My wife and I are both chemical engineers. Both of us have Excel open at work pretty much 100% of the time.
I tend to use it more for data crunching / analysis and she uses it more for budgets and communications with vendors. But still, Excel is probably our most important tool.
Sure I have used Mathcad, Maple, Fluent, Wolfram Alpha, Prism, and my own custom codes in C, C++, C#, VB.NET, VB6 to do my math. But, it is Excel that keeps bringing me back due to its being pretty powerful and quick. The solver feature on Excel is probably an Engineer's best friend. Sadly, Microsoft buries it in the Add-in feature that you have to enable. But once an engineer finds it, they will never go back to almost anything else.
Among other things, I'll use it to create strings of commands in EAGLE. (Midrange circuitboard schematic/board-editor software.)

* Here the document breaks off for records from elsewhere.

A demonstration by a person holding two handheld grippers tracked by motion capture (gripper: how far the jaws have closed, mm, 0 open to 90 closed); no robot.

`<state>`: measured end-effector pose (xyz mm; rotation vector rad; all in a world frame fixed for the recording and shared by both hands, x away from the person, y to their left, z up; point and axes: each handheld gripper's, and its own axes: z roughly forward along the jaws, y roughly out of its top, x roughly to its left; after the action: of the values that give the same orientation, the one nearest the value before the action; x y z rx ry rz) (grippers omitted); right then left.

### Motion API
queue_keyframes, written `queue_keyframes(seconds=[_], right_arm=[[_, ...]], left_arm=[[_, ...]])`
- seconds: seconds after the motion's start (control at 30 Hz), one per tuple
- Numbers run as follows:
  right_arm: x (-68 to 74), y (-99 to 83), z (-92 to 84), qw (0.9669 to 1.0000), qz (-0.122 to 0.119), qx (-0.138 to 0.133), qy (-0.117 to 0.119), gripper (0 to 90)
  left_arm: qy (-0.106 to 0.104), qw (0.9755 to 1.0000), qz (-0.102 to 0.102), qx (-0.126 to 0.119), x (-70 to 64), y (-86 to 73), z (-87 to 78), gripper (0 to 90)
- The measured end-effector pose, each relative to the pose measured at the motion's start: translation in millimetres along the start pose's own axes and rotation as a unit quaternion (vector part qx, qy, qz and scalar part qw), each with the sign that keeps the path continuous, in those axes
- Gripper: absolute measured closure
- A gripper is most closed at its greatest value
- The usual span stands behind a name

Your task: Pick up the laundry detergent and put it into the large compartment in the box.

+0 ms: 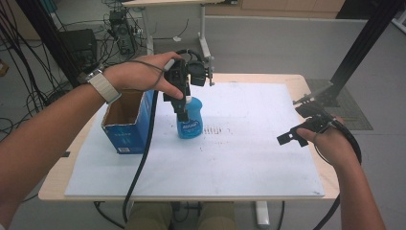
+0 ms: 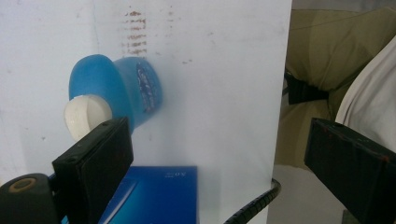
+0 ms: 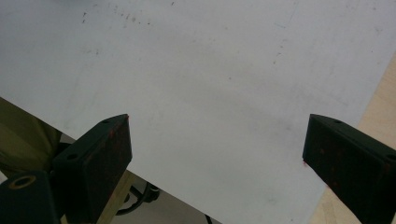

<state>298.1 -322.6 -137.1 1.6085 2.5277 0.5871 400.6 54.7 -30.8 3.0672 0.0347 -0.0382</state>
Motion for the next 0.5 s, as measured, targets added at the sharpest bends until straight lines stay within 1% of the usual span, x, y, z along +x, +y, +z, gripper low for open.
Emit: queue_keyframes(seconds=[0.07,0.17,0.4,0.5], right_arm=[[0.3,-0.6,-1.5,1.0000,0.001,-0.001,-0.001,7.9],[0.8,-2.3,-4.0,1.0000,0.002,-0.004,-0.003,7.9],[1.9,-4.6,-4.5,1.0000,0.002,-0.005,-0.002,7.9],[1.9,-5.1,-5.2,1.0000,0.003,-0.006,-0.004,7.9]], left_arm=[[0.001,1.0000,0.003,0.003,-0.8,1.0,-1.7,8.1],[0.003,1.0000,0.002,-0.001,-2.0,0.4,-4.3,8.1],[0.005,1.0000,0.005,0.000,-3.8,4.1,-8.0,8.0],[0.007,1.0000,0.003,0.000,-3.4,3.9,-8.7,8.0]])
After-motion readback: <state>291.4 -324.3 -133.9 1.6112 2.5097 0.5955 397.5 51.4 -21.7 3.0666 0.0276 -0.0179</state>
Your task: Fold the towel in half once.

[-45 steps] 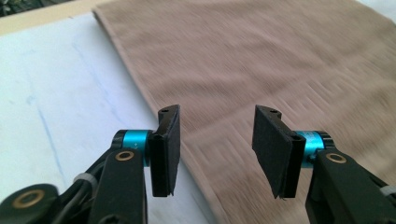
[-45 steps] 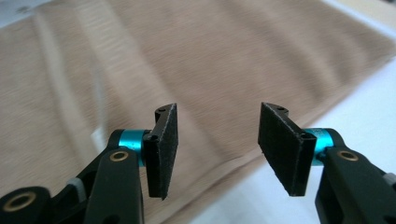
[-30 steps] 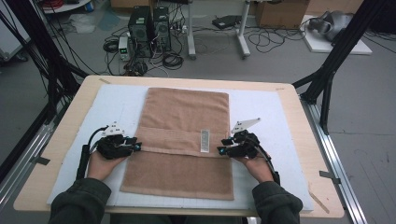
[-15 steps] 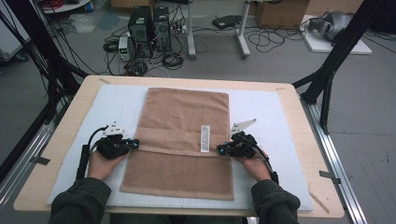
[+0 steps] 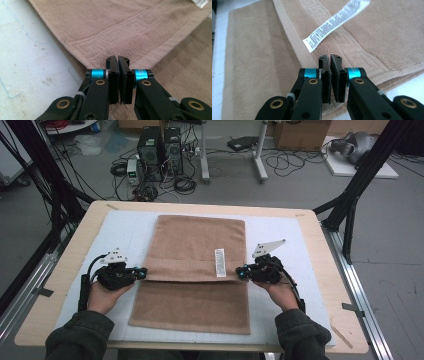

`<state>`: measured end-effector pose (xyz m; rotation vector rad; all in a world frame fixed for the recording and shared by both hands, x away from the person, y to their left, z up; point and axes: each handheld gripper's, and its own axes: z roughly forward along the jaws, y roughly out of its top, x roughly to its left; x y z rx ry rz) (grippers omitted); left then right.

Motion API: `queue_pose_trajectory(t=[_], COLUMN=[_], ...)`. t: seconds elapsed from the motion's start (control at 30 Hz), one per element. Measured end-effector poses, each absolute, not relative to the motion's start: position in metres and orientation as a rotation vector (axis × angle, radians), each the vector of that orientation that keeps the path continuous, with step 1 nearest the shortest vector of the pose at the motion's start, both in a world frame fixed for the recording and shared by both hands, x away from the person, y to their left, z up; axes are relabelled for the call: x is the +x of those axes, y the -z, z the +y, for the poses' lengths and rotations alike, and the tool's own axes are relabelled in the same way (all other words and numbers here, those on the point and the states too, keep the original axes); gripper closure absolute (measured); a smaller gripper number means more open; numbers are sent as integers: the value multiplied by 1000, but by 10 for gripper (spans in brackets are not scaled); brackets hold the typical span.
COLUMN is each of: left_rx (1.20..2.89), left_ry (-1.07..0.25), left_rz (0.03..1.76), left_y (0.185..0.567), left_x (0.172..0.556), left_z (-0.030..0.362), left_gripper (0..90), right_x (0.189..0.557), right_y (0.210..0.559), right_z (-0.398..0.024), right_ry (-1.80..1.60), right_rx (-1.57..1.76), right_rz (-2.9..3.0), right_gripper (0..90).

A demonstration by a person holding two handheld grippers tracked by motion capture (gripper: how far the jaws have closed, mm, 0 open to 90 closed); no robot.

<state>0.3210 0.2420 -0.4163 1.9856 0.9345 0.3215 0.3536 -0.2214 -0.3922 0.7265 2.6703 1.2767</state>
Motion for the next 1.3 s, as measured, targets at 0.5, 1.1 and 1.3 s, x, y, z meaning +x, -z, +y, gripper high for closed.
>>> queue_pose_trajectory(t=[0.5, 1.1, 1.3], left_rx=[2010, 2049, 2078], left_ry=[-328, -342, -341], left_rz=[877, 824, 816], left_y=[419, 421, 426], left_x=[271, 215, 204], left_z=[248, 247, 247], left_gripper=[870, 870, 870], right_x=[303, 252, 241], right_y=[400, 407, 412], right_z=[-223, -226, -225], right_ry=[-1338, -1369, -1349], right_rx=[657, 601, 581], right_rz=[2709, 2732, 2756], right_gripper=[873, 873, 873])
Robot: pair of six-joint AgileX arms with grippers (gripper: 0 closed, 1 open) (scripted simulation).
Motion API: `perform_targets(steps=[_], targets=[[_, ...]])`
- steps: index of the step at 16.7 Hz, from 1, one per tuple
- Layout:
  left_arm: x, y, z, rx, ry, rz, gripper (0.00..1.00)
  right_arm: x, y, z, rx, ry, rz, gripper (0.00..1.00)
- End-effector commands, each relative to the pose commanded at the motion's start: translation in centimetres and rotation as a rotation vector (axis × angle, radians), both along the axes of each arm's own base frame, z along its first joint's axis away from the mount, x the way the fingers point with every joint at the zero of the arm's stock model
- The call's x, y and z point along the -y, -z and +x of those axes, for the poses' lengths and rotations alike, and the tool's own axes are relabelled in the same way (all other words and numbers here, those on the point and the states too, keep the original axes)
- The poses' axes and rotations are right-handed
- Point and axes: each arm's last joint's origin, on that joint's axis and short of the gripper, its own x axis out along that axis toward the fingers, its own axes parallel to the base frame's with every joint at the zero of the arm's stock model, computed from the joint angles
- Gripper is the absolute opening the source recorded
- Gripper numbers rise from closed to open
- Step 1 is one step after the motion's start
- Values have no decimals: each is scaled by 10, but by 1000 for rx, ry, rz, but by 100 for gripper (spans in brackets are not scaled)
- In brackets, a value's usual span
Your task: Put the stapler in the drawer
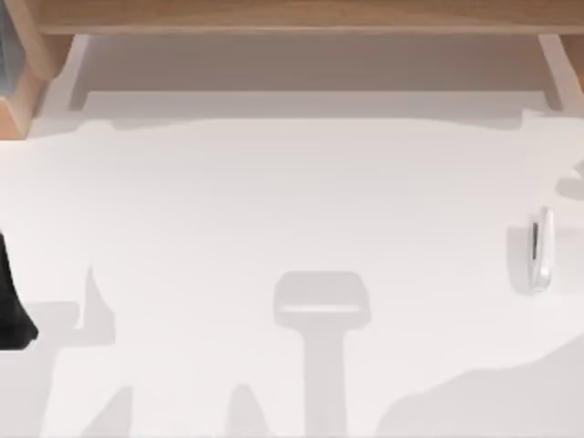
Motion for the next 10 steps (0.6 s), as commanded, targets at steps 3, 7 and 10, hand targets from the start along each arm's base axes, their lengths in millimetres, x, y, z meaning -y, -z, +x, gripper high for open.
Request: perform_targets(steps=[3,7,10], targets=[[0,0,0,0,0,0,100,-2,0,0,-4,-4,3,100],[0,0,0,0,0,0,100,0,-1,11,0,0,0,100],[0,0,0,0,0,0,100,0,0,23,0,0,0,100]])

Space a bunch of parts evenly, rotate them in sequence, rotate according to position....yes, Excel can do that. Assemble the coordinates and part names, splice them together with some IF statements to make strings, then copy/paste the commands into EAGLE.
Or take advantage of its built-in graphing capabilities: Someone at work created an external program to slice up a text file containing data to analyze, then it spits out a multi-megabyte CSV file, and finally it instructs Excel to open that file and generate a bunch of easily-editable graphs of the data.